[YOUR TASK] Copy, from the listing, every line in which the string "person" is present.

[STORED DATA]

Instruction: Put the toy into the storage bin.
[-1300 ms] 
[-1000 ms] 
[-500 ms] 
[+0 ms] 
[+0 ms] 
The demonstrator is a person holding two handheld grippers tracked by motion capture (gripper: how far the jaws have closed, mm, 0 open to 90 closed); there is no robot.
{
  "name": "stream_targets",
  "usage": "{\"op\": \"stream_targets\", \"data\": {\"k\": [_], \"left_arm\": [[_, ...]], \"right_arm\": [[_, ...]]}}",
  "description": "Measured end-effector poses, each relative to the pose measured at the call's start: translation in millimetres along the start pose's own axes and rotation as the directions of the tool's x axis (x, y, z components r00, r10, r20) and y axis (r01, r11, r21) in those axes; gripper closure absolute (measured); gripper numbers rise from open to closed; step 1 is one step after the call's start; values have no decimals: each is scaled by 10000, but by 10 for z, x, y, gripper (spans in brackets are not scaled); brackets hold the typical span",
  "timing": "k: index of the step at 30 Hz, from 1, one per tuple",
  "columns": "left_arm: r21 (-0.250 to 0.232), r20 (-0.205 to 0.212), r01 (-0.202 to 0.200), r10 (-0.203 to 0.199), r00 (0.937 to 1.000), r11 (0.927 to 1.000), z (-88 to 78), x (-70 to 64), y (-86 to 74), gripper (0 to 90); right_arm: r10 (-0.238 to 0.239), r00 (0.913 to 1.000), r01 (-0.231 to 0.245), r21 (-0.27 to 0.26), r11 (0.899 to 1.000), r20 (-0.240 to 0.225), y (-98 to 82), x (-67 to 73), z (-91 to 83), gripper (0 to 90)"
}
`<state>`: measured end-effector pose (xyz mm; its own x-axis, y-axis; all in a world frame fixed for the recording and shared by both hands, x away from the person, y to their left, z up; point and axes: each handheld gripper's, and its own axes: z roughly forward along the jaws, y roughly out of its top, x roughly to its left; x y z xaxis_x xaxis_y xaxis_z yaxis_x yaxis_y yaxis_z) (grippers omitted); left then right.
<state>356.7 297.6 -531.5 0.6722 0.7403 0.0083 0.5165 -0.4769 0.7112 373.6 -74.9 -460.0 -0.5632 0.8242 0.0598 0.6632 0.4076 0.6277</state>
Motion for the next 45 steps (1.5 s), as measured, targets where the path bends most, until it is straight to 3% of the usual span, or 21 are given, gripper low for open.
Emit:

[YOUR RESPONSE]
The demonstrator is a person holding two handheld grippers tracked by motion capture (gripper: how far the jaws have closed, mm, 0 open to 90 closed); there is no robot.
`<state>`: measured end-effector pose (xyz mm; its own x-axis, y-axis; all in a world frame fixed for the recording and shared by both hands, x away from the person, y to their left, z up; point and axes: each handheld gripper's, and its own axes: z roughly forward along the jaws, y roughly out of its top, x roughly to its left; x y z xaxis_x xaxis_y xaxis_z yaxis_x yaxis_y yaxis_z) (grippers omitted); left then right.

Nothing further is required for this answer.